Shorter William Safire:

The Cruelest Month: If we get out of Iraq by June 30, there's a good chance that voters will forget about the late unpleasantness by November. And as for Iraq itself, who knows, maybe the horse will learn to sing.

Posted in Iraq | Comments Off on Shorter William Safire

IQ (and 2000 Presidential Preference) By State

When I lived in Cambridge, back in the Thatcher era, my friends — especially David Howarth, now the LibDem Propective Parliamentary Candidate for Cambridge — commonly called the Conservative Party (the Tories) the “stupid party”.

So what to make of this chart? (via Leiter)

At least Florida is only a tiny bit below average. I'm sure that when Jeb Bush gets done trashing our school system we will do worse here.

Continue reading

Posted in Politics: US | 9 Comments

Interesting Lives

It seems that Jay Allen, the author of the essential MT-Blacklist anti-spam plugin, lives in Hungary — although he's not Hungarian — and has an interesting life, albeit one he worries about.

Hmm…since when do programmers get to have a life?

Posted in Blogs | 1 Comment

Flowers In the Muck

Angry Bear and Brad DeLong are trying to compile a list of people who are going to get out of the Bush administration with their reputation intact.
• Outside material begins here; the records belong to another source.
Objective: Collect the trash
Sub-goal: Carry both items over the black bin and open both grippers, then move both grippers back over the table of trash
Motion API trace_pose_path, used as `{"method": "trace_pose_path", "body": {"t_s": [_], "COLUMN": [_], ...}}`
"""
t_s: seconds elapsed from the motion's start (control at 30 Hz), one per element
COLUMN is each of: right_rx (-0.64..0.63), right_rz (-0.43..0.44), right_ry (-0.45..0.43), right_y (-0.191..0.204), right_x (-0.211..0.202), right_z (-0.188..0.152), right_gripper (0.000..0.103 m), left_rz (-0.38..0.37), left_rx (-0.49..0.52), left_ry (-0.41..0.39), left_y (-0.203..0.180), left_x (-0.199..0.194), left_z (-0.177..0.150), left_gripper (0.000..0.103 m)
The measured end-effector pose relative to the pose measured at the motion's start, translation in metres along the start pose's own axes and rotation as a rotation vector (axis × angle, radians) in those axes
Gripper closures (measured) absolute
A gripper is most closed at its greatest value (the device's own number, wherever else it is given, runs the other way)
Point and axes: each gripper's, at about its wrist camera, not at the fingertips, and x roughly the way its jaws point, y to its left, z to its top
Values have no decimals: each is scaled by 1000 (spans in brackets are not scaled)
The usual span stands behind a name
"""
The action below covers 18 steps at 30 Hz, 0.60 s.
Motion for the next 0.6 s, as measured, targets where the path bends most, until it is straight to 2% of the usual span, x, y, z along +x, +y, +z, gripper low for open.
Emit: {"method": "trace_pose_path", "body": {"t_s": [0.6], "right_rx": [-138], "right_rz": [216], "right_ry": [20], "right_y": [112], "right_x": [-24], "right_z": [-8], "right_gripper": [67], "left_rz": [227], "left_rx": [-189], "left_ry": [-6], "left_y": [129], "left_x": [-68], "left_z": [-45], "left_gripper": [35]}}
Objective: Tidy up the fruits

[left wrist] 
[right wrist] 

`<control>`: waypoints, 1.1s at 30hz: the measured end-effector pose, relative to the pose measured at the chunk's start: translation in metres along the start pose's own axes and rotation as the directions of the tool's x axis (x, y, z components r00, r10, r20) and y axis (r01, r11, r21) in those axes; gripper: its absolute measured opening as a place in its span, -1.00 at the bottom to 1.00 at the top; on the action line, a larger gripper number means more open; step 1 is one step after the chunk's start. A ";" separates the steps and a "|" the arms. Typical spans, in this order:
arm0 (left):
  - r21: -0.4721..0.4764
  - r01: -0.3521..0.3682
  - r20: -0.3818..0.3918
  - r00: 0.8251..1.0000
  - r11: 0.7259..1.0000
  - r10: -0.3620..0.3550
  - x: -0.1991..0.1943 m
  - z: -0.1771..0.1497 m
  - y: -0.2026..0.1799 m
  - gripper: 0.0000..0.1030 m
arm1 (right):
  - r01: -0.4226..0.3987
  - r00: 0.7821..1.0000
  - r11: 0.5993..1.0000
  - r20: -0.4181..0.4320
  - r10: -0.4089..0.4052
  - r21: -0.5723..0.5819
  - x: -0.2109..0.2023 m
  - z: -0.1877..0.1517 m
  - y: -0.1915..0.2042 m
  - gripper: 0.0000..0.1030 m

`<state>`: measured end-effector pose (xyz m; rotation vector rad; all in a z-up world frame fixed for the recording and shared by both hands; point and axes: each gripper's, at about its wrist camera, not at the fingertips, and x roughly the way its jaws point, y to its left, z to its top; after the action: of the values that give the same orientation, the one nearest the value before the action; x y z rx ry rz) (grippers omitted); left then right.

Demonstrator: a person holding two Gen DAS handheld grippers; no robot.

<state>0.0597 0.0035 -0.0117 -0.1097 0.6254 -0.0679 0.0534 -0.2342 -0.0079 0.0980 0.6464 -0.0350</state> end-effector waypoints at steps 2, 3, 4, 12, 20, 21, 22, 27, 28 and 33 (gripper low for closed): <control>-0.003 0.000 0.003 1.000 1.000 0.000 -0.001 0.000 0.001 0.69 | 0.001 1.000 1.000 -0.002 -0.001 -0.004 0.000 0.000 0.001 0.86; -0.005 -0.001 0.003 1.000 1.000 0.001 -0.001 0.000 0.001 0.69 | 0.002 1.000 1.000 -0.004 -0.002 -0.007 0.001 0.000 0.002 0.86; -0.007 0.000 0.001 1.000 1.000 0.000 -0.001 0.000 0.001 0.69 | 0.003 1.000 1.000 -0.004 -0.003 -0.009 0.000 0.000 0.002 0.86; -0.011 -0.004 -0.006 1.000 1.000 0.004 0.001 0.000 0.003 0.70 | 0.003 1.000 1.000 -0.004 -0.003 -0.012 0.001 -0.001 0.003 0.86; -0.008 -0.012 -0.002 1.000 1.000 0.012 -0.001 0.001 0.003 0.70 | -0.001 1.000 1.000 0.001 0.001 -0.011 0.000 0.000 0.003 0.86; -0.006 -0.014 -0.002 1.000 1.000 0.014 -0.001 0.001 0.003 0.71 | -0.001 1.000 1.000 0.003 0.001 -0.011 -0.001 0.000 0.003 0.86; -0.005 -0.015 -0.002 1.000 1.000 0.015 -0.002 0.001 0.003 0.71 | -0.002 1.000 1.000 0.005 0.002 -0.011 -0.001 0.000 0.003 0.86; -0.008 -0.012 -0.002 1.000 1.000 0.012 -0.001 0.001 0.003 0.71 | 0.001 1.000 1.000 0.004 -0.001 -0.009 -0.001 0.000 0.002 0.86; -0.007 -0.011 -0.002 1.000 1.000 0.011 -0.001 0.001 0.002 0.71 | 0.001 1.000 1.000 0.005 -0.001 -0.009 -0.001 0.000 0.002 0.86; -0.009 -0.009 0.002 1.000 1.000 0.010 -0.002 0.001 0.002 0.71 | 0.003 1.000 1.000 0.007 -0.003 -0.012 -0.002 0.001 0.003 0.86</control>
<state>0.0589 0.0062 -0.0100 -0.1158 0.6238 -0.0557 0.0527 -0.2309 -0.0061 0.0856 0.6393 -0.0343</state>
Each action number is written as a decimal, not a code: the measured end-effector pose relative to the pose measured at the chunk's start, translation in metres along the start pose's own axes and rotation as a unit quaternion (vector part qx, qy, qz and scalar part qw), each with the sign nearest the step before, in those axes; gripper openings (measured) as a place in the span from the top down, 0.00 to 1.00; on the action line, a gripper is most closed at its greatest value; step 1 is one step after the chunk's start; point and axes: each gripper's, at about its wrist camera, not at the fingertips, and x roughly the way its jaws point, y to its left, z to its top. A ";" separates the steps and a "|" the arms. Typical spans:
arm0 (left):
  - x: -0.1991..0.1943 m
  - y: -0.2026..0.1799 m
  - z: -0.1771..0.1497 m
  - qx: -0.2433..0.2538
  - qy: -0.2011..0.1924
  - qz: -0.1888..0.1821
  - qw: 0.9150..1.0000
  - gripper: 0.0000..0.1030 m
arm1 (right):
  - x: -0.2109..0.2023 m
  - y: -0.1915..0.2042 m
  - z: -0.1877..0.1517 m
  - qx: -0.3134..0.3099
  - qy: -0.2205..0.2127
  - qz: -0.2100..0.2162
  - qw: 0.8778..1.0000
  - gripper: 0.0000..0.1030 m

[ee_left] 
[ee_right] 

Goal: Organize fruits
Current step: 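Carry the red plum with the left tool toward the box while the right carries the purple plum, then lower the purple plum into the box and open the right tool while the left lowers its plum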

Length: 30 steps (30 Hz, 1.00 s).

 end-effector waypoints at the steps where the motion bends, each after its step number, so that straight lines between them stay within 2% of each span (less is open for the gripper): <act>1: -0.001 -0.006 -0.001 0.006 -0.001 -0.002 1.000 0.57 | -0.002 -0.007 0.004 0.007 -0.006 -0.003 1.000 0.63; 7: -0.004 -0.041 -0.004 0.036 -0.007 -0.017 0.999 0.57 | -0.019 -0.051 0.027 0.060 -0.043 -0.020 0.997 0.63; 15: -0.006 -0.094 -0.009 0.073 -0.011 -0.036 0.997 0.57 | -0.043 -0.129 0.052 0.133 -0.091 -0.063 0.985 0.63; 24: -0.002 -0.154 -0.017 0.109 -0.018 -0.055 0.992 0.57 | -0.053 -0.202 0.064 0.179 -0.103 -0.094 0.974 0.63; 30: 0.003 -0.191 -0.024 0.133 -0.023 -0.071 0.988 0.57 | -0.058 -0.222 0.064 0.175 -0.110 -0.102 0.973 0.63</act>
Being economists, they're naturally concentrating on those, which means mostly higher staffers and regulators, with a dash of policy and press people thrown in for good measure. It turns out that the set of people who will emerge with reputations unsullied is not empty, but by their reckoning it's pretty small.

Back in October I surveyed the Bush cabinet and found it to be a fairly sad lot. But I did find one name that I think should be added to their list. You may never have heard of him, but he's in the Cabinet.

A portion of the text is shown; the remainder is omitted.